→ YOUR ASSIGNMENT
From the data below, copy exactly the lines that lie between the one holding "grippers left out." and the one holding "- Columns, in", including both, and nothing more.
※ ※ ※
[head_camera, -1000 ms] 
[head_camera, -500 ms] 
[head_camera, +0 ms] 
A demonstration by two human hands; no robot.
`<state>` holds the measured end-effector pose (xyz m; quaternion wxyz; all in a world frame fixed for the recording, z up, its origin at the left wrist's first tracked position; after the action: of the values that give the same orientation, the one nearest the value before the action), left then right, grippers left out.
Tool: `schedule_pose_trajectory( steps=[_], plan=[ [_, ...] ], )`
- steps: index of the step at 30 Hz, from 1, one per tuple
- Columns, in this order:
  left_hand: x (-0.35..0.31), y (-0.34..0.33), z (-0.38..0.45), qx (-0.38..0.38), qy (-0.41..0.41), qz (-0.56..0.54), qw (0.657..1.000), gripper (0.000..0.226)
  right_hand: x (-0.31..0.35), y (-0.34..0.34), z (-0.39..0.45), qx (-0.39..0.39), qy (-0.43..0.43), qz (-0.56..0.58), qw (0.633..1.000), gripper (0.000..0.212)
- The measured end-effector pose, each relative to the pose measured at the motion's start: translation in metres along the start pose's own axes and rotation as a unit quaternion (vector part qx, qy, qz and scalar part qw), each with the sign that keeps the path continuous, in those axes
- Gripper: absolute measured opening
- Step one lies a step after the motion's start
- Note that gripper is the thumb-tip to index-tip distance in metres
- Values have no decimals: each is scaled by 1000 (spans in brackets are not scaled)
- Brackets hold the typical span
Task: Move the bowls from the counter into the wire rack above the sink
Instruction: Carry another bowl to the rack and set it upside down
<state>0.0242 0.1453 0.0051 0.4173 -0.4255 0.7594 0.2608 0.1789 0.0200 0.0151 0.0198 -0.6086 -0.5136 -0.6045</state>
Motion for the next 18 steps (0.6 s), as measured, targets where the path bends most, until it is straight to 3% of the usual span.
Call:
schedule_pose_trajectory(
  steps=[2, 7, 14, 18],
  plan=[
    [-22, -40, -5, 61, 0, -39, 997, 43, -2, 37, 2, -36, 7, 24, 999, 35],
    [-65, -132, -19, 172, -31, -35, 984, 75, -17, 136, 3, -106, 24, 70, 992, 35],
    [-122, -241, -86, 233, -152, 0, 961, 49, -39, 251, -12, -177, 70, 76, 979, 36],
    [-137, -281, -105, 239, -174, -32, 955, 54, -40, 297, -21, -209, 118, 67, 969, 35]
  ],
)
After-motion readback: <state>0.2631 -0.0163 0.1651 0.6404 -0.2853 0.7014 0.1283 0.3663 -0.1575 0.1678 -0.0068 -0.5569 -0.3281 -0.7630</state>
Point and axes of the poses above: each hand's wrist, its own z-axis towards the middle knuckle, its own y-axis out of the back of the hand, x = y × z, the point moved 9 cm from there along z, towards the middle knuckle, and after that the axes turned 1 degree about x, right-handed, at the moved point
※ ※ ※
→ ANSWER BOX
`<state>` holds the measured end-effector pose (xyz m; quaternion wxyz; all in a world frame fixed for the recording, z up, its origin at the left wrist's first tracked position; after the action: of the values that give the same orientation, the one nearest the value before the action), left then right, grippers left out.
Tool: `schedule_pose_trajectory( steps=[_], plan=[ [_, ...] ], )`
- steps: index of the step at 30 Hz, from 1, one per tuple
- Columns, in this order:

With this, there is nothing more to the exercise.